Task to carry out » Could you find each line of the data below that contains the word "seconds" and copy those lines?
- Opening Delimiter -
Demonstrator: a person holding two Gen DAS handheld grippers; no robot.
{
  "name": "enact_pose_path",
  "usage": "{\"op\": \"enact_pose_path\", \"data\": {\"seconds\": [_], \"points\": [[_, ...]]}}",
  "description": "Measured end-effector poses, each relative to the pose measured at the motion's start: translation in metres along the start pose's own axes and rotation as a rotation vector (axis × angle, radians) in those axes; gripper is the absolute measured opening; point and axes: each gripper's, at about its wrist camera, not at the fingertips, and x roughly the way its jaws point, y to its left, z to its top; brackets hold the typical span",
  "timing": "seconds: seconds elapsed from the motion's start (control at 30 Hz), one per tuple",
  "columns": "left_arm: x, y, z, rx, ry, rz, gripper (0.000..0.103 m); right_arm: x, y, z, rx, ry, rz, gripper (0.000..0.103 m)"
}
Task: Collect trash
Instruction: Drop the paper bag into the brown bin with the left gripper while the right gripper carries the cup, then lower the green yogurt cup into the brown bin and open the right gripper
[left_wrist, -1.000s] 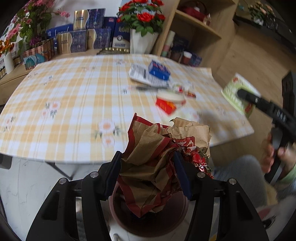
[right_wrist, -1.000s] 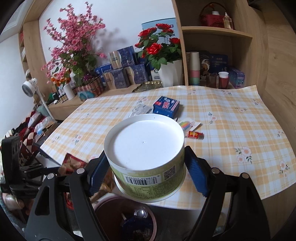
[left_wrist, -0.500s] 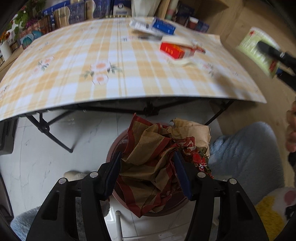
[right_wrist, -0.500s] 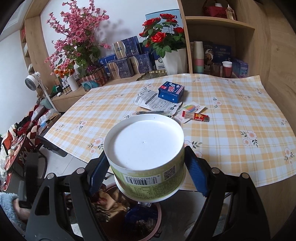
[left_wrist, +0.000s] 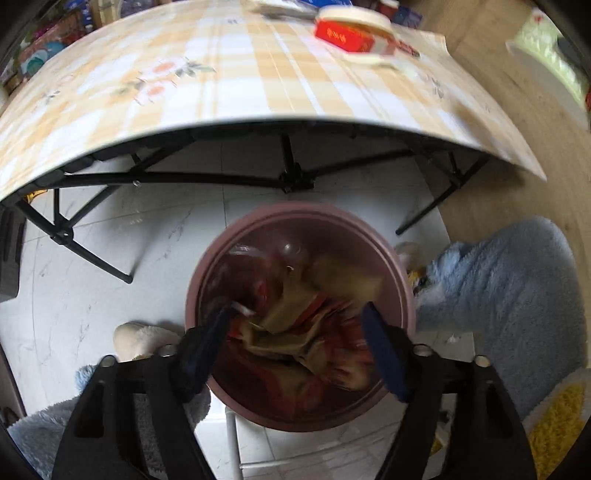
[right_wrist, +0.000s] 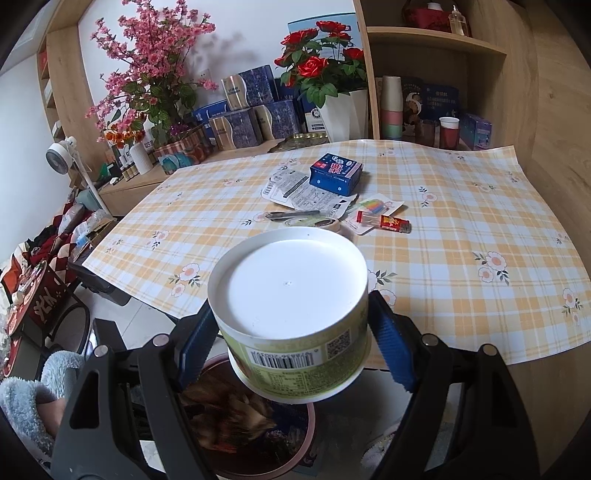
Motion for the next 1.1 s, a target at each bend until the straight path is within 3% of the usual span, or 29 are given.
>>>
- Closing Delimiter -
Answer section »
  "usage": "{\"op\": \"enact_pose_path\", \"data\": {\"seconds\": [_], \"points\": [[_, ...]]}}",
  "timing": "seconds: seconds elapsed from the motion's start (control at 30 Hz), one per tuple",

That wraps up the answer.